[Items from a dataset]
==============================
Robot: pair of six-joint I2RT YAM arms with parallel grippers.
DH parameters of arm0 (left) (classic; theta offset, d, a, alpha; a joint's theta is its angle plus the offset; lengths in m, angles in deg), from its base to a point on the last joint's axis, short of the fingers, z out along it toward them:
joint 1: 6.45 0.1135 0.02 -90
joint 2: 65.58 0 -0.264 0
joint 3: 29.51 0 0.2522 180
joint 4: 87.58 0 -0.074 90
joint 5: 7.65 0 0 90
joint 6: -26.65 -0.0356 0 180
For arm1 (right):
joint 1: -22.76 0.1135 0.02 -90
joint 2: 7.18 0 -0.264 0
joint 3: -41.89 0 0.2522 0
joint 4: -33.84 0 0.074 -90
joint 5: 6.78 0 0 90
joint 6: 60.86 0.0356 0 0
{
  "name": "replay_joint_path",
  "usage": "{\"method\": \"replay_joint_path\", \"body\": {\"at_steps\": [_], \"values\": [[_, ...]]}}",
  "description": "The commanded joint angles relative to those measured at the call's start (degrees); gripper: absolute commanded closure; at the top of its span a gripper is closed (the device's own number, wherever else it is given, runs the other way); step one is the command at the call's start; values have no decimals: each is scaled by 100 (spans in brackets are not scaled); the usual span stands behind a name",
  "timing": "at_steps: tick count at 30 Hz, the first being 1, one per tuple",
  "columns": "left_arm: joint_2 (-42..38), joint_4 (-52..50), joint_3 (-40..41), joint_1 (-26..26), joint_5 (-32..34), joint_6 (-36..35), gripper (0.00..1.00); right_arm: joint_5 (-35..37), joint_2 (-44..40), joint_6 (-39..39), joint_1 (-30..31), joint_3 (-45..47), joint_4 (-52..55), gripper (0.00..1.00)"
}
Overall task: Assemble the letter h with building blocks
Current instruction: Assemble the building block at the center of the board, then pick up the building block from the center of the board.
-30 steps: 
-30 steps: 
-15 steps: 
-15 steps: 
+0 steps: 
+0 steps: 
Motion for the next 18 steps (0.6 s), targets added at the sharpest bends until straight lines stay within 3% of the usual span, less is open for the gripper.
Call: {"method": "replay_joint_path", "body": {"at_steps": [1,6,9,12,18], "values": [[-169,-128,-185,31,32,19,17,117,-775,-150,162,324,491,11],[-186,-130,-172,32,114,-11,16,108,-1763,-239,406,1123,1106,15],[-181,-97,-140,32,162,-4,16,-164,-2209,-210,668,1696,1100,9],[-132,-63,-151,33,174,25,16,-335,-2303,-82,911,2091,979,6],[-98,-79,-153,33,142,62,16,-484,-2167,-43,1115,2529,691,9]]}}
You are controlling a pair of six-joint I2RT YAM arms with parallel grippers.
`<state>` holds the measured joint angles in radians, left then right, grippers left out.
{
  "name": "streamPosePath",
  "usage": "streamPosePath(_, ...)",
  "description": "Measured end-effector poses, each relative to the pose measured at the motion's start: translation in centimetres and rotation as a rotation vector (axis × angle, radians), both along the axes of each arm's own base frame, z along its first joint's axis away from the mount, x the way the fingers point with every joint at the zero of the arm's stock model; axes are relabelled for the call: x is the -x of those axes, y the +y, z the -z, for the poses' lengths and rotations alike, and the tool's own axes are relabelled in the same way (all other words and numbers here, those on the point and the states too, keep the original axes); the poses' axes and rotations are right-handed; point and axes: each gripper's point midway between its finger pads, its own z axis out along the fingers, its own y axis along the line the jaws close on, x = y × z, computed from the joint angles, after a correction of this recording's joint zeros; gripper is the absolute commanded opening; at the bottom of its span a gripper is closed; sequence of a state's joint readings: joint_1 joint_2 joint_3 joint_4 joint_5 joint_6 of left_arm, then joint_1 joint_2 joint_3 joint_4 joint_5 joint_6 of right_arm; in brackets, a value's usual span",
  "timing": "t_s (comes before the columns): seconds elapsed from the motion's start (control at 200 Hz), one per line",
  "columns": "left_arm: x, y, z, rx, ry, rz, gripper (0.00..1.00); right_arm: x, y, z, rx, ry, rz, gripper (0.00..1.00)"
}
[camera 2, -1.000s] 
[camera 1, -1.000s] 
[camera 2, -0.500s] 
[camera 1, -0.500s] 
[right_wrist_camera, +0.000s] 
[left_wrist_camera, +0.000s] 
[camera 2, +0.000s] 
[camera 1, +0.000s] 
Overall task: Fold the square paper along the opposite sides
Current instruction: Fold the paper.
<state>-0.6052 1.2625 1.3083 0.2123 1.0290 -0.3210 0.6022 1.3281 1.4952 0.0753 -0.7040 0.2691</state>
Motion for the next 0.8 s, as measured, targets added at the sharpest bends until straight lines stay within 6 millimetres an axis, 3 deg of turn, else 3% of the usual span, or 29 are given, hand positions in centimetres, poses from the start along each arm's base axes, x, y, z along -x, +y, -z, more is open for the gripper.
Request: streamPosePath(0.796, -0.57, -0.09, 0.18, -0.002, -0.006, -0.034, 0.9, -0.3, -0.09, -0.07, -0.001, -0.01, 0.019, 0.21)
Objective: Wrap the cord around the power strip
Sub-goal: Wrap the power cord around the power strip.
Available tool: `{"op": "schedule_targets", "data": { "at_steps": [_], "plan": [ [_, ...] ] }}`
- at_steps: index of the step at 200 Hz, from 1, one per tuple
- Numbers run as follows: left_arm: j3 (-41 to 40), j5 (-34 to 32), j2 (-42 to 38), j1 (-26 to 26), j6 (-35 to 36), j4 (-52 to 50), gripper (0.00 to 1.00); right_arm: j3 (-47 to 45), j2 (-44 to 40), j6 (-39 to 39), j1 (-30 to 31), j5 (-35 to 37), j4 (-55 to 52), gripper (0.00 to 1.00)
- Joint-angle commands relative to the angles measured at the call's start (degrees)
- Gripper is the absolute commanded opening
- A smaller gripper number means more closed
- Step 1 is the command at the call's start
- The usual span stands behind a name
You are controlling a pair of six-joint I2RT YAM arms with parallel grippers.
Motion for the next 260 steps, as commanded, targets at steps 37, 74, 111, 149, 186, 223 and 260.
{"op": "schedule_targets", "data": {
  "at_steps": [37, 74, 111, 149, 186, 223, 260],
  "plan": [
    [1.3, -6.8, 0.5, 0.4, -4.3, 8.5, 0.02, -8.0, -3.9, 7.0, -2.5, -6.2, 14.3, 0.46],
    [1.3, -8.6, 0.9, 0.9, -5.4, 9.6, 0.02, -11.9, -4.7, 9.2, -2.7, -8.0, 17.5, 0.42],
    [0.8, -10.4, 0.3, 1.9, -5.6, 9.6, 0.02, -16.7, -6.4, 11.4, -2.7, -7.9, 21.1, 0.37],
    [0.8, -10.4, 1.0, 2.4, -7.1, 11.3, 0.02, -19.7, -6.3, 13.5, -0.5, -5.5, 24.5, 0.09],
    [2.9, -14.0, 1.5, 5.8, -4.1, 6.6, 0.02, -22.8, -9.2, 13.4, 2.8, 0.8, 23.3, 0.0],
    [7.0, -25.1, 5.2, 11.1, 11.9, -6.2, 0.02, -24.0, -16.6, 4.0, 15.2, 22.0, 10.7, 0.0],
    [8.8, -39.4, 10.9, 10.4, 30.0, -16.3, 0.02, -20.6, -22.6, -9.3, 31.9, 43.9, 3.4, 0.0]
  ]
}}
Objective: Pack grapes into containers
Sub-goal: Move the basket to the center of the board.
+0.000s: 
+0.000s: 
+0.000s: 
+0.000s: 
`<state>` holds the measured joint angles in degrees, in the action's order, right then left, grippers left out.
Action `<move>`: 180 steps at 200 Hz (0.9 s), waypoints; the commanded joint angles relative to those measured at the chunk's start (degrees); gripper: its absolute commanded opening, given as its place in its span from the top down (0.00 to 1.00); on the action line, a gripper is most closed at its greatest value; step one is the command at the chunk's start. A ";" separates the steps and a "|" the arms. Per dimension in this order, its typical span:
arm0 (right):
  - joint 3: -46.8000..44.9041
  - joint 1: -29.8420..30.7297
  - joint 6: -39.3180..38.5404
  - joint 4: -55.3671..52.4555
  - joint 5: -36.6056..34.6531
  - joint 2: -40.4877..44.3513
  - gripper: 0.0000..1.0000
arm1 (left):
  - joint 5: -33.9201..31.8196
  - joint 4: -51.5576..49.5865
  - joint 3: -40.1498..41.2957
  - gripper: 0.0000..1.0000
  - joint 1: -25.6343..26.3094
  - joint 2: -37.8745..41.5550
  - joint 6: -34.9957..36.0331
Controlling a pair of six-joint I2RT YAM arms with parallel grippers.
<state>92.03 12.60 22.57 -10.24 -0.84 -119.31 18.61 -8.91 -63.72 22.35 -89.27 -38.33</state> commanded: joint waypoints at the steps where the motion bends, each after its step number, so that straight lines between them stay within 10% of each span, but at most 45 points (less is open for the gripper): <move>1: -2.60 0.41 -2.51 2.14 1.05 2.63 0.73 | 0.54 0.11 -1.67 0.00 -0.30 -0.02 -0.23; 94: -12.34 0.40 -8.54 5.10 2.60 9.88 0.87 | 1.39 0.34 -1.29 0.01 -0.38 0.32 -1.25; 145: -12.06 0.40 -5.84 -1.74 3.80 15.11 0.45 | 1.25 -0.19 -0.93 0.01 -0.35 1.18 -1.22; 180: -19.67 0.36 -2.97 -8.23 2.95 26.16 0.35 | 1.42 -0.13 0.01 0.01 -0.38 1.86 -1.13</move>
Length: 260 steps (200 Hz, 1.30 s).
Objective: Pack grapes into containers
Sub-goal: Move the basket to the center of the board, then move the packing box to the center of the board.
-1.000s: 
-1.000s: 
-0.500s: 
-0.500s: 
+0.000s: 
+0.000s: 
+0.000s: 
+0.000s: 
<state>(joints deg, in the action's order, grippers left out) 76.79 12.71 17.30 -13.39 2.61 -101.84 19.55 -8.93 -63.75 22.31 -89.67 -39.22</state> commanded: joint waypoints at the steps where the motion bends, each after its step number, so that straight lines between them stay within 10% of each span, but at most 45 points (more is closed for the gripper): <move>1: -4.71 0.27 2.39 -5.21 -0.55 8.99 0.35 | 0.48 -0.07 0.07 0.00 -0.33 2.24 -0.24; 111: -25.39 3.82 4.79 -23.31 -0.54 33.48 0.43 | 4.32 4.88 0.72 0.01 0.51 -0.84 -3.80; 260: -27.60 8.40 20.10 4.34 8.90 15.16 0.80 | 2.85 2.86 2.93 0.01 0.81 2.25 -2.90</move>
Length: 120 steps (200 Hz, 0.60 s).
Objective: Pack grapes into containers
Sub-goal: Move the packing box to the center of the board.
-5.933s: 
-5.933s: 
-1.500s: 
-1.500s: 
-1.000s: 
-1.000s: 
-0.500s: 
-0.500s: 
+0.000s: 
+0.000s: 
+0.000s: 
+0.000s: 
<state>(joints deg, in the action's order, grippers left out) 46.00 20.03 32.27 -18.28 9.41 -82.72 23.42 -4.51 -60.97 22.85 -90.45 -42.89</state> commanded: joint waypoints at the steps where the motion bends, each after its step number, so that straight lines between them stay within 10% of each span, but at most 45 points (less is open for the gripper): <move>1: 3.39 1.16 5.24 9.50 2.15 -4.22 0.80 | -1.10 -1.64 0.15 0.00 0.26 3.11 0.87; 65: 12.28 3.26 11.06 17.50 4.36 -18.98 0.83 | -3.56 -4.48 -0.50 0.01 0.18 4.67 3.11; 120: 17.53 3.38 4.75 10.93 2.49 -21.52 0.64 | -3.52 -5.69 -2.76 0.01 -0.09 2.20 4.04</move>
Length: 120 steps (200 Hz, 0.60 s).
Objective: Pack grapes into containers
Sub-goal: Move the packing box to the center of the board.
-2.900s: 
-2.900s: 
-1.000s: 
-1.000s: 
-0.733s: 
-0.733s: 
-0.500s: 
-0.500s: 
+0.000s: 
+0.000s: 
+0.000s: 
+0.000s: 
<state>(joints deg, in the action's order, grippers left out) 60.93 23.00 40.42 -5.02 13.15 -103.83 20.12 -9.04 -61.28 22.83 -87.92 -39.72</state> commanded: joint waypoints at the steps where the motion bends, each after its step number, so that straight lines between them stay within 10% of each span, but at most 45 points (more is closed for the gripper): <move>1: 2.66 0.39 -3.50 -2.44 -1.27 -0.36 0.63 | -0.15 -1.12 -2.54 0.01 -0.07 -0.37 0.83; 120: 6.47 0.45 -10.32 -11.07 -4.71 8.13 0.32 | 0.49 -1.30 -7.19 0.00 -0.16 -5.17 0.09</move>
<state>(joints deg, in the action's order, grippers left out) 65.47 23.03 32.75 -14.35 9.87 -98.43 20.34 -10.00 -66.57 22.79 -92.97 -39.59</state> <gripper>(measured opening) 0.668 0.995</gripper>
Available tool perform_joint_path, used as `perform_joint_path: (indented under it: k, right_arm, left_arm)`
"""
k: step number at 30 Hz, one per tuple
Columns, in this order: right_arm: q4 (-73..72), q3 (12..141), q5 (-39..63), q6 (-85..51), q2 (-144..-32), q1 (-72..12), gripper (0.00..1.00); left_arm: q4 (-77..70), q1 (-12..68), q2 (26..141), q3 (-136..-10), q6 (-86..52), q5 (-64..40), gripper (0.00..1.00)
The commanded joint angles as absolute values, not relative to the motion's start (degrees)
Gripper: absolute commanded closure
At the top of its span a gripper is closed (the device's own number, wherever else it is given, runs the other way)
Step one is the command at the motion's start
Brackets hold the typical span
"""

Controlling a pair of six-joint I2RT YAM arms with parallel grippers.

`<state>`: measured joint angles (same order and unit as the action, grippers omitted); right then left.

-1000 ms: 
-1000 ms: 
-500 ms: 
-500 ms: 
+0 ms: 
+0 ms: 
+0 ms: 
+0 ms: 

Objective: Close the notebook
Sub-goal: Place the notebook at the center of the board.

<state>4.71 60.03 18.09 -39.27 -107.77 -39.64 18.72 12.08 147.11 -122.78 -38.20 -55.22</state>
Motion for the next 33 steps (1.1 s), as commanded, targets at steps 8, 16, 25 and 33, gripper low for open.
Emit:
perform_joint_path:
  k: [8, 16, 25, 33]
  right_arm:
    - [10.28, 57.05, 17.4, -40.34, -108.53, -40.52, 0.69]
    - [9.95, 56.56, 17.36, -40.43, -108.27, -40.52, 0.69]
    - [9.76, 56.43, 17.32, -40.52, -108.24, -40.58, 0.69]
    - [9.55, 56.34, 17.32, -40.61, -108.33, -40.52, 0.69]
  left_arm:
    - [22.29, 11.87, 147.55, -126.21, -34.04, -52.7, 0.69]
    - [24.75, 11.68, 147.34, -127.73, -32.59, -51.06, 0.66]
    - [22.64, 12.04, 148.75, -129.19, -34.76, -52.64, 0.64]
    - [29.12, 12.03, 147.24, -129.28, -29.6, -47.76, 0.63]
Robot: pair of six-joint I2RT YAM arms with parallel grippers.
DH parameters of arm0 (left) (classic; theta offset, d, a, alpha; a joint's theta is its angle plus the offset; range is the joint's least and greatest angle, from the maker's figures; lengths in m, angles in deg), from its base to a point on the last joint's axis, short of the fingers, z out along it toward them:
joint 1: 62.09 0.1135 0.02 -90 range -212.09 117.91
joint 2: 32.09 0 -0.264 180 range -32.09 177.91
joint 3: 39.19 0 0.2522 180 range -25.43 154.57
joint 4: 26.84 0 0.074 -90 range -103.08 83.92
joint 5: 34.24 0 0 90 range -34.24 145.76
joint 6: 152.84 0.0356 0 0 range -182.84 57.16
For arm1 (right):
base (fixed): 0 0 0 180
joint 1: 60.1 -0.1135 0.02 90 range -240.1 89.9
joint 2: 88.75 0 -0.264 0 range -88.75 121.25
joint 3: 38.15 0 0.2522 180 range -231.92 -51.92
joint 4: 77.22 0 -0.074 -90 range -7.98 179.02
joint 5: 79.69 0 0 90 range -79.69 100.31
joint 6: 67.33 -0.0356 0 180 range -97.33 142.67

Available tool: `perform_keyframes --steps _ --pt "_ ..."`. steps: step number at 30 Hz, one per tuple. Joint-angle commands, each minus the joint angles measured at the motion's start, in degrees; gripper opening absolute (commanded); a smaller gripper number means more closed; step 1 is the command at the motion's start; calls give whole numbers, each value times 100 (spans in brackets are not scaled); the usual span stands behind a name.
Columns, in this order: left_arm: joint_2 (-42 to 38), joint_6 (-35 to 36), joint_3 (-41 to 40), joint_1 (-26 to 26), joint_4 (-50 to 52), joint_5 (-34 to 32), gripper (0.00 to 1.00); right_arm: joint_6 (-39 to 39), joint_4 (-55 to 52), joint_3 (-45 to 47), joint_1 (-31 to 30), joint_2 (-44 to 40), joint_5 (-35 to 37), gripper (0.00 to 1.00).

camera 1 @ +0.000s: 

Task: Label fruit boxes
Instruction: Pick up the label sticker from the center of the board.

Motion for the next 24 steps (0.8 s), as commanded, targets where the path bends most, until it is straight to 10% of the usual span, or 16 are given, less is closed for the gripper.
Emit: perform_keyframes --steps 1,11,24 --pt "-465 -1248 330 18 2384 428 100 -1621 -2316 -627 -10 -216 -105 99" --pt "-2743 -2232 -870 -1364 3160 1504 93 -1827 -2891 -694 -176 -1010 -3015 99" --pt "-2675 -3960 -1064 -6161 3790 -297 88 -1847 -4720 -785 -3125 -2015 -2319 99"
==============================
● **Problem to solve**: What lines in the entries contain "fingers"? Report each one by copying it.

● **Task result**:
DH parameters of arm0 (left) (classic; theta offset, d, a, alpha; a joint's theta is its angle plus the offset; lengths in m, angles in deg), from its base to a point on the last joint's axis, short of the fingers, z out along it toward them:
  "description": "Measured end-effector poses, each relative to the pose measured at the motion's start: translation in centimetres and rotation as a rotation vector (axis × angle, radians), both along the axes of each arm's own base frame, z along its first joint's axis away from the mount, x the way the fingers point with every joint at the zero of the arm's stock model; axes are relabelled for the call: x is the -x of those axes, y the +y, z the -z, for the poses' lengths and rotations alike, and the tool's own axes are relabelled in the same way (all other words and numbers here, those on the point and the states too, keep the original axes); the poses' axes and rotations are right-handed; point and axes: each gripper's point midway between its finger pads, its own z axis out along the fingers, its own y axis along the line the jaws close on, x = y × z, computed from the joint angles, after a correction of this recording's joint zeros; gripper is the absolute commanded opening; at the bottom of its span a gripper is closed; sequence of a state's joint readings: joint_1 joint_2 joint_3 joint_4 joint_5 joint_6 of left_arm, then joint_1 joint_2 joint_3 joint_4 joint_5 joint_6 of right_arm; in brackets, a value's usual span",
DH parameters of arm0 (left) (classic; theta offset, d, a, alpha; a joint's theta is its angle plus the offset; range is the joint's least and greatest angle, from the maker's figures; lengths in m, angles in deg), from its base to a point on the last joint's axis, short of the fingers, z out along it toward them:

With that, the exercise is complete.